García, el gerente, dijo que sabía de seis muertes entre sus 1,000 trabajadores. Jorge Ochoa, un funcionario de salud de la ciudad, dijo que las muertes se registran en la residencia de las víctimas, no en su lugar de trabajo.
Las entrevistas con los vendedores indican que al menos docenas perdieron la vida. Israel González, sentado en medio de montones de chiles verdes en el pasillo OP, dijo que sabía de nueve muertes en su sección. Erik Cesario, otro chilero, puso la cifra en 25. “Nos atacó terriblemente”, dijo.

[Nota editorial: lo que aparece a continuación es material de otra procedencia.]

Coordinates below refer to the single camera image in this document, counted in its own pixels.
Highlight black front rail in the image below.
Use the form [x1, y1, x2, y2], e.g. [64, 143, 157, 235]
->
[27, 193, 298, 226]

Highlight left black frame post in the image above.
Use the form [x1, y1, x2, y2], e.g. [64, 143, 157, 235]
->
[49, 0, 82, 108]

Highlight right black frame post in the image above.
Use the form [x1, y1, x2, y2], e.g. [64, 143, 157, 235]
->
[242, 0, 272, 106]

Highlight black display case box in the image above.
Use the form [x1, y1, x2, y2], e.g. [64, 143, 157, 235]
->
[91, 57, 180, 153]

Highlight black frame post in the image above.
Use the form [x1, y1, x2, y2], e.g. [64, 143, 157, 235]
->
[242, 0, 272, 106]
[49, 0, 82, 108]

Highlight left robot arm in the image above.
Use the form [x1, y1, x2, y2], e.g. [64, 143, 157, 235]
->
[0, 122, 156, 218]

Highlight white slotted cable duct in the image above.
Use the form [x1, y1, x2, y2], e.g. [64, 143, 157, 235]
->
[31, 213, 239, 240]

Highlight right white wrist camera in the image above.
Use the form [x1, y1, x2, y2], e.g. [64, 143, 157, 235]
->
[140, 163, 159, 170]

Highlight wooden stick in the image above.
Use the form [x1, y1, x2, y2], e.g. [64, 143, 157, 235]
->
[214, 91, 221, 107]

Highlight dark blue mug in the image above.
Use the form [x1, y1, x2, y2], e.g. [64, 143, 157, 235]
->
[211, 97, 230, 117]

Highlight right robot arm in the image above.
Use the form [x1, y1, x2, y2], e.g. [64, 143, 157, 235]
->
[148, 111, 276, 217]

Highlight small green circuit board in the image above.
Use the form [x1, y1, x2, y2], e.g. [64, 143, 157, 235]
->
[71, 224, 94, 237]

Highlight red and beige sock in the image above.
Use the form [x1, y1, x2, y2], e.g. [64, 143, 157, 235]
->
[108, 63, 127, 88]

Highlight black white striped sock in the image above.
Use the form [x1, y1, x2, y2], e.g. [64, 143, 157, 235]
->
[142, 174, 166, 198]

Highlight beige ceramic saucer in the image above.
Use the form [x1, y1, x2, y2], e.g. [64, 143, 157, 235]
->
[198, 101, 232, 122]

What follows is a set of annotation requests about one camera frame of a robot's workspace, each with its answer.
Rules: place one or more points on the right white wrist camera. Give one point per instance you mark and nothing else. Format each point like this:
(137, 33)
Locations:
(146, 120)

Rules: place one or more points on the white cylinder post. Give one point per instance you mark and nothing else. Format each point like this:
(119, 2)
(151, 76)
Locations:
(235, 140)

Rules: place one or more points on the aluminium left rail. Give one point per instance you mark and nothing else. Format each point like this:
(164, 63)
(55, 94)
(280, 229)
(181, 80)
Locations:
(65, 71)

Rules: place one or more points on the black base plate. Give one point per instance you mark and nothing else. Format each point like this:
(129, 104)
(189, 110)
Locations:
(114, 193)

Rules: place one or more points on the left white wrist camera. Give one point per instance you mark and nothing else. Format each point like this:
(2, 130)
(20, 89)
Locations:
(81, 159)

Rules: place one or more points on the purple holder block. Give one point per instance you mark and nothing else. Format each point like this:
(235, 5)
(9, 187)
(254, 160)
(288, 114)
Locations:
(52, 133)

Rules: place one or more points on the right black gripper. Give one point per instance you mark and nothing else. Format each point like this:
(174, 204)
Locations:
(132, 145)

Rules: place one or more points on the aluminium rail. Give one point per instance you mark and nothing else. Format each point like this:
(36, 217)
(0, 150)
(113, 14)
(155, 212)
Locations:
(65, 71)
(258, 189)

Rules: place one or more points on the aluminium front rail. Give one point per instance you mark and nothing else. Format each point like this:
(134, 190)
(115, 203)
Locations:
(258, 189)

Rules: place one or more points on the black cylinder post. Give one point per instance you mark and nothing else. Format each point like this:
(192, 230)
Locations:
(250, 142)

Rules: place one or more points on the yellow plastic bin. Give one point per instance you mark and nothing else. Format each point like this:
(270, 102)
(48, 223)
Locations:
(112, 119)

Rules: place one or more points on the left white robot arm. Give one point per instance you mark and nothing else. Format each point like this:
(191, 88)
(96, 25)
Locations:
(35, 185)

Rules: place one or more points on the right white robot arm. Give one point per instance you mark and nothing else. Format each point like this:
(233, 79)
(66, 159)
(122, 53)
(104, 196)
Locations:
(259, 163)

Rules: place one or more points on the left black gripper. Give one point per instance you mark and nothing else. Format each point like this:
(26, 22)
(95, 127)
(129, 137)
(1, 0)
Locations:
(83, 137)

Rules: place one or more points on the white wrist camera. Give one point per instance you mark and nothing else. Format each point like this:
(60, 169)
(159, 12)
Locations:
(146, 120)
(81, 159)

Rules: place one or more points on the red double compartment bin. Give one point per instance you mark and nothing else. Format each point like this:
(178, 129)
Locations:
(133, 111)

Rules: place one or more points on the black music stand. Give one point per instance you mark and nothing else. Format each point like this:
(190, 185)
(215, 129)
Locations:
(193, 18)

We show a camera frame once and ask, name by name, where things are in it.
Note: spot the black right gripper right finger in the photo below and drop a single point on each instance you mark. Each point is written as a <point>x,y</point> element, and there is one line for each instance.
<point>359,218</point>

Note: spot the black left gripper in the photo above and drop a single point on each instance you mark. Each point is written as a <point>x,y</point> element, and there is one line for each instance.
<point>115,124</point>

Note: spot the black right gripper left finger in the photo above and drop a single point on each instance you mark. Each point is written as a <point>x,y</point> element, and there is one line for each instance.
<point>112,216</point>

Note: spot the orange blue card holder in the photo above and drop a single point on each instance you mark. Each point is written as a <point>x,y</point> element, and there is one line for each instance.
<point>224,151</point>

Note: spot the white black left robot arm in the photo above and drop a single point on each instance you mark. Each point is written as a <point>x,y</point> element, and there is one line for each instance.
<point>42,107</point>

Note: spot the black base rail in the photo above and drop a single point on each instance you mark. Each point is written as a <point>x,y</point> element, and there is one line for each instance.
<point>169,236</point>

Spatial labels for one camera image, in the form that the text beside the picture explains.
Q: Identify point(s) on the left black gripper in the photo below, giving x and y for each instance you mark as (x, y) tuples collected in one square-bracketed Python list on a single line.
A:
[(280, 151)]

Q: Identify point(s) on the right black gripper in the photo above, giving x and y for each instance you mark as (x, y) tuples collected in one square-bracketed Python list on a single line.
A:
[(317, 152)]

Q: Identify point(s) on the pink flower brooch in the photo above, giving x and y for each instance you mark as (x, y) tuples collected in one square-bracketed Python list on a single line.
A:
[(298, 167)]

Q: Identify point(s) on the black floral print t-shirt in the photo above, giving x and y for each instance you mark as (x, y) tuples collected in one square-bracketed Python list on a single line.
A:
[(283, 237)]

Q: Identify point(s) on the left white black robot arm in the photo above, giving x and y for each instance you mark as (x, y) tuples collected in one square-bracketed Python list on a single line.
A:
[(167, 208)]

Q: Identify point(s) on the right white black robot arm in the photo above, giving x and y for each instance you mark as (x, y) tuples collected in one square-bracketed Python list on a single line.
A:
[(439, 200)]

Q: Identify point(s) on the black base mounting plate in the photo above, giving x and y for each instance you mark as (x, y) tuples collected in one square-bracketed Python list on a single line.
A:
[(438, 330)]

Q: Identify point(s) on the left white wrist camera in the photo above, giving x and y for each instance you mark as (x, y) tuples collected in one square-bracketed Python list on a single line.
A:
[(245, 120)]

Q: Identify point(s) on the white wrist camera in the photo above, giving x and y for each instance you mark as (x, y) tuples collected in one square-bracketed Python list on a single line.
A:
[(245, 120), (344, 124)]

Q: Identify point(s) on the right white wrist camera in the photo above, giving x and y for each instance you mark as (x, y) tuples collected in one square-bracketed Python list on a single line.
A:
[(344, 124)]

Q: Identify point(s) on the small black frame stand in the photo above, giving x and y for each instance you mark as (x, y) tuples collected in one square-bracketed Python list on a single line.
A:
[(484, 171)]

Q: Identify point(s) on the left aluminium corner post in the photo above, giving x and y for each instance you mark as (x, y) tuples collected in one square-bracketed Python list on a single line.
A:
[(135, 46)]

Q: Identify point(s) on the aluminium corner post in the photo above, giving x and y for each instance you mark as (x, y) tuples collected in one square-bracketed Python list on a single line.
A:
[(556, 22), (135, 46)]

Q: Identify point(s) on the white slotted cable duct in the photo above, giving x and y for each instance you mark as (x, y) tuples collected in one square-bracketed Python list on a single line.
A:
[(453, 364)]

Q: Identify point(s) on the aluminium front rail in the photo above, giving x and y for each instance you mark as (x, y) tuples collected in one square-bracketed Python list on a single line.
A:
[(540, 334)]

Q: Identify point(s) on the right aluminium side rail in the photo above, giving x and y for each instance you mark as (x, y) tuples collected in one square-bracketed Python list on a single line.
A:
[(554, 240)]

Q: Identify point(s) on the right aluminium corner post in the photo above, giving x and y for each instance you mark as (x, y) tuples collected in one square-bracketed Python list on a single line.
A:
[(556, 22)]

Fernando Ponce, que vende judías verdes y zanahorias, dijo que 15 de su área habían muerto. Edgar Elías Chacón, un papero desde hace mucho tiempo, hombre de la papa, sabía de 10.
Muchos de los jefes se quedaron en casa. Los trabajadores no pudieron. “Los pobres han pagado el precio más alto”, dijo Chacón.
Ochoa dijo que las acciones de la ciudad en el mercado han controlado el virus. Más de 2.500 personas han sido evaluadas, dijo; 543 fueron positivos. “Ha sido uno de nuestros mayores éxitos, la estrategia en la Central de Abasto”, dijo.
Pero los trabajadores citan otra razón por la cual la epidemia fue frenada: docenas de dueños de puestos decidieron cerrar por semanas. Solo han reabierto recientemente.
“Nadie creyó lo que dijo el gobierno hasta que comenzamos a ver a los muertos”, recordó el vendedor de tomates Jorge Amaro. “Y luego dijimos: ‘Esto es feo. Salgamos de aquí'”.